* Prompt *
Each line in the entries below that holds the string "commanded" must be copied.

* Task inputs *
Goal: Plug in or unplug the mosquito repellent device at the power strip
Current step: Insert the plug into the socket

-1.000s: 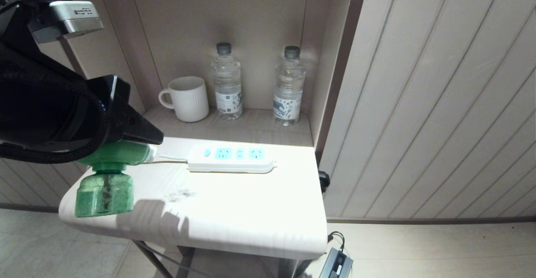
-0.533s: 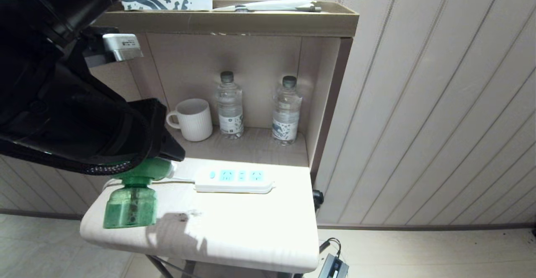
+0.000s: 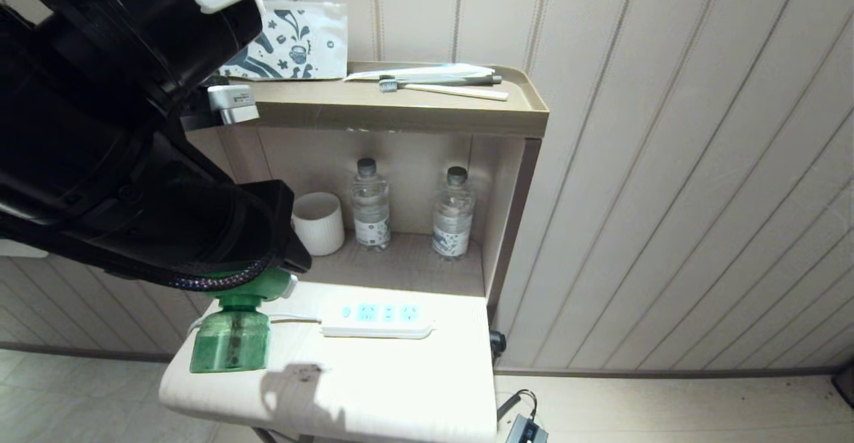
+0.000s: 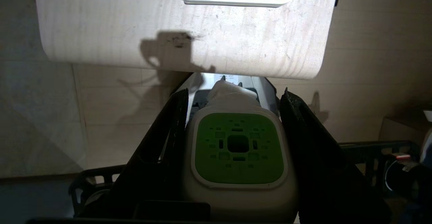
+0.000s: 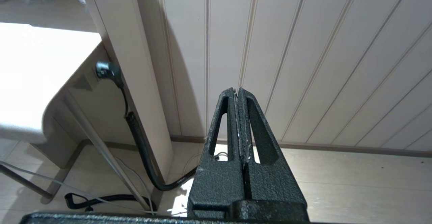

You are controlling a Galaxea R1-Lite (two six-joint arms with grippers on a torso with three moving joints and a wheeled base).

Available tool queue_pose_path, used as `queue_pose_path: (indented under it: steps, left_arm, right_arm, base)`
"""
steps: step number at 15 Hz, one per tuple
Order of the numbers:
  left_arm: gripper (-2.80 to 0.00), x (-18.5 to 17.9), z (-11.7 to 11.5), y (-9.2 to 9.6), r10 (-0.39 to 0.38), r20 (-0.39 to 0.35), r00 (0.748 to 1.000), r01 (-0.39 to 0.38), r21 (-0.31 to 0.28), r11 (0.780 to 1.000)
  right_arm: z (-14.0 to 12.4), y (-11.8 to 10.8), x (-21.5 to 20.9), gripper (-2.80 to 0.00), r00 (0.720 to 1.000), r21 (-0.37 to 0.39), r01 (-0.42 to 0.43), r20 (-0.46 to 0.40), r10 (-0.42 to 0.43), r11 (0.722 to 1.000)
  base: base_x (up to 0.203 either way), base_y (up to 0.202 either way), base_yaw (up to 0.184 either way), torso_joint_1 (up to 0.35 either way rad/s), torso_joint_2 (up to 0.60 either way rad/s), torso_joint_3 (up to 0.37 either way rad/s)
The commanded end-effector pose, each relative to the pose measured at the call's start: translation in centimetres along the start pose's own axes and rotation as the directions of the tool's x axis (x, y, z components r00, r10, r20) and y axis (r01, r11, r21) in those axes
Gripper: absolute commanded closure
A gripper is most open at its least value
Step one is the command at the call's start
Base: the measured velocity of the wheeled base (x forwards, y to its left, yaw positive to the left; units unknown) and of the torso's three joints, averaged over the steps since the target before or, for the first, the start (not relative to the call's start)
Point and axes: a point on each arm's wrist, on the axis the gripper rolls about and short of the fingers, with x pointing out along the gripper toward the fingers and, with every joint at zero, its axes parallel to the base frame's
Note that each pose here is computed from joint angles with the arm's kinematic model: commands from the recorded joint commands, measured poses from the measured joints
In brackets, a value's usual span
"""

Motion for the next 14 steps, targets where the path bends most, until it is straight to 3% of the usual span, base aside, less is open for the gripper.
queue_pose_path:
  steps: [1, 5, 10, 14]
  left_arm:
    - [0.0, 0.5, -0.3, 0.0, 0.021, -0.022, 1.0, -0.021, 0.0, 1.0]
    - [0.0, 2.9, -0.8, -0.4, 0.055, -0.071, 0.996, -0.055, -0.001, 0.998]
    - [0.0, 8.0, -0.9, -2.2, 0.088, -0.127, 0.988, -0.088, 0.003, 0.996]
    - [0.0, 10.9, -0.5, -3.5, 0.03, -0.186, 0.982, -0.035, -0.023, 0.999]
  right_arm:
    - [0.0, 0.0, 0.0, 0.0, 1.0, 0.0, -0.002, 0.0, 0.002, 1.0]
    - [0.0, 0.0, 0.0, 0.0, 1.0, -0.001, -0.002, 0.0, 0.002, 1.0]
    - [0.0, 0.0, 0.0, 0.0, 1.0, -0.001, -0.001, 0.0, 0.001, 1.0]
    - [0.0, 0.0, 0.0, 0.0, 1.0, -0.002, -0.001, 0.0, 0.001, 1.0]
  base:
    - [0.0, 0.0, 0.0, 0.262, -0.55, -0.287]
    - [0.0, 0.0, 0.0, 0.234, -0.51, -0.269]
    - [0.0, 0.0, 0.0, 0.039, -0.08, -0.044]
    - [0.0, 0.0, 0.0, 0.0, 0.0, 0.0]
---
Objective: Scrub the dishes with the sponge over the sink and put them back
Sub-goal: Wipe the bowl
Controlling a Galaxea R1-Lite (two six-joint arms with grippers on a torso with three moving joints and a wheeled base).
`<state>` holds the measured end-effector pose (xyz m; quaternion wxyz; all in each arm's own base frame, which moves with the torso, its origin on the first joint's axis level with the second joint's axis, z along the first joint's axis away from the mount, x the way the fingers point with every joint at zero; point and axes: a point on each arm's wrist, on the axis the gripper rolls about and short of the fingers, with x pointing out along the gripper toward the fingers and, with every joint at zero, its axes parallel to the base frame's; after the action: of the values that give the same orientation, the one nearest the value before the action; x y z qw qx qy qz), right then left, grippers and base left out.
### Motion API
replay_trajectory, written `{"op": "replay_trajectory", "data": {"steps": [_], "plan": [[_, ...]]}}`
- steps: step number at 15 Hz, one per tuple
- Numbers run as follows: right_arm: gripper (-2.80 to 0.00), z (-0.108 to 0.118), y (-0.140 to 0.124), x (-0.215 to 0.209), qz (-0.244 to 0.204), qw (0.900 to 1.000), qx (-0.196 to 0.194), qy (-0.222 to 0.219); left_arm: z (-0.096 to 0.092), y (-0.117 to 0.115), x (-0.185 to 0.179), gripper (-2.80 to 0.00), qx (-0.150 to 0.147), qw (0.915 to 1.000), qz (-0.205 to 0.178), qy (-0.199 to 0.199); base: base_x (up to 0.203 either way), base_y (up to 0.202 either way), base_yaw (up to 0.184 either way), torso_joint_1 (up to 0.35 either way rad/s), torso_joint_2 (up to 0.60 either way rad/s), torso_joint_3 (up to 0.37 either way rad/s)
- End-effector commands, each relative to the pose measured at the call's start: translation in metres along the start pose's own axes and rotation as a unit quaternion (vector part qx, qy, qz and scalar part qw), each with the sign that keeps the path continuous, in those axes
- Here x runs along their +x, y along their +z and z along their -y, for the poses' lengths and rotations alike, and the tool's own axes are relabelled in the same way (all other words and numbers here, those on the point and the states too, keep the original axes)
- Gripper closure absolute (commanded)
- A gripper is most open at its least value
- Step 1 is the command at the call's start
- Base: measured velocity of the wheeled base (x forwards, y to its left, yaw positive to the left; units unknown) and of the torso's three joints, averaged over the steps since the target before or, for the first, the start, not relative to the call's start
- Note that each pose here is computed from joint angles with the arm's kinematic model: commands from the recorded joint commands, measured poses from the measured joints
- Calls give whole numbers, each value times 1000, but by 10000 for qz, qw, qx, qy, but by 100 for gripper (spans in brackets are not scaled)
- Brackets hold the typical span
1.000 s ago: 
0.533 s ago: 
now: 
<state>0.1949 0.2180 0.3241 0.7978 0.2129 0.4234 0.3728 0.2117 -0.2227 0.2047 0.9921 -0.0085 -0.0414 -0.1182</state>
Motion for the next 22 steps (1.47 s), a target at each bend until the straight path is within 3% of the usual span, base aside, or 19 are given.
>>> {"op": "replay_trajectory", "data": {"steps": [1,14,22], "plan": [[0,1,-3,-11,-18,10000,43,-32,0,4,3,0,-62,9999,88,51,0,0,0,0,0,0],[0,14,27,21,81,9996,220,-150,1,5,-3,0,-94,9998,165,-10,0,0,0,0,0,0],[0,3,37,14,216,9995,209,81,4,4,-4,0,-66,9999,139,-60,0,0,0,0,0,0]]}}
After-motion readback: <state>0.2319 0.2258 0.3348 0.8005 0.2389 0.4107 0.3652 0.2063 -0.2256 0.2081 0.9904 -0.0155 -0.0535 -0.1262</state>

* Reply to the exercise *
The commanded end-effector pose, each relative to the pose measured at the call's start: translation in centimetres along the start pose's own axes and rotation as the directions of the tool's x axis (x, y, z components r00, r10, r20) and y axis (r01, r11, r21) in those axes
Gripper: absolute commanded closure
- Gripper closure absolute (commanded)

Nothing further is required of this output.